- **Assigned task**
Reproduce the lines of the listing exactly, beginning at the top, until the line with "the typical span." has been reproduced too.

- **Dataset section**
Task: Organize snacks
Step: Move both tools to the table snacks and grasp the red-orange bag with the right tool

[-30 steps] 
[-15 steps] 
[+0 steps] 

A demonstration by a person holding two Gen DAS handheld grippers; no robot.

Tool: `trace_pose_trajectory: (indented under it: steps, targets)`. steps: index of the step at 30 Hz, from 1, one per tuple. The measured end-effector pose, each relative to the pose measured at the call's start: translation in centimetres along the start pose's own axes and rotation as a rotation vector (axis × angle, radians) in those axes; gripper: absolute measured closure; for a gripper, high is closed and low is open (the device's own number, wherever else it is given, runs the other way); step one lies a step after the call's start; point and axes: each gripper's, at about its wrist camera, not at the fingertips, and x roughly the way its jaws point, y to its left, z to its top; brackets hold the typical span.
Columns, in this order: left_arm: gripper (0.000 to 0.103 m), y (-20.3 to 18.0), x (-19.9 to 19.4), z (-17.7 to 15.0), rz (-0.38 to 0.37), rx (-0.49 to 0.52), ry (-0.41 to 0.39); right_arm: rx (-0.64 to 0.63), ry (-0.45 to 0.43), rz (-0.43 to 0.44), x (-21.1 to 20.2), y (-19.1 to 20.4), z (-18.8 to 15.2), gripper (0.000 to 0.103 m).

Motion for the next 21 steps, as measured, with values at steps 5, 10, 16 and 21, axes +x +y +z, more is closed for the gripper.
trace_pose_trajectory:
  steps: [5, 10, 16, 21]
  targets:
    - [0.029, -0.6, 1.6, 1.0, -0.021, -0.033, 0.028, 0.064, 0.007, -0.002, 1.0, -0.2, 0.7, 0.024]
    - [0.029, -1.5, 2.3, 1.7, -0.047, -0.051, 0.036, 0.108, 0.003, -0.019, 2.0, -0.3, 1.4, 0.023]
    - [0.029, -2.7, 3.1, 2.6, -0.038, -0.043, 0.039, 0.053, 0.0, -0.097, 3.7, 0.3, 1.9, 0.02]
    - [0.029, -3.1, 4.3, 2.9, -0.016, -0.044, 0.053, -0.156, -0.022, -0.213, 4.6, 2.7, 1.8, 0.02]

- **Answer box**
Task: Organize snacks
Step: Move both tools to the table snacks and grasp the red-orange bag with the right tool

[-30 steps] 
[-15 steps] 
[+0 steps] 

A demonstration by a person holding two Gen DAS handheld grippers; no robot.

Tool: `trace_pose_trajectory: (indented under it: steps, targets)`. steps: index of the step at 30 Hz, from 1, one per tuple. The measured end-effector pose, each relative to the pose measured at the call's start: translation in centimetres along the start pose's own axes and rotation as a rotation vector (axis × angle, radians) in those axes; gripper: absolute measured closure; for a gripper, high is closed and low is open (the device's own number, wherever else it is given, runs the other way); step one lies a step after the call's start; point and axes: each gripper's, at about its wrist camera, not at the fingertips, and x roughly the way its jaws point, y to its left, z to its top; brackets hold the typical span.

The exercise has been carried out completely.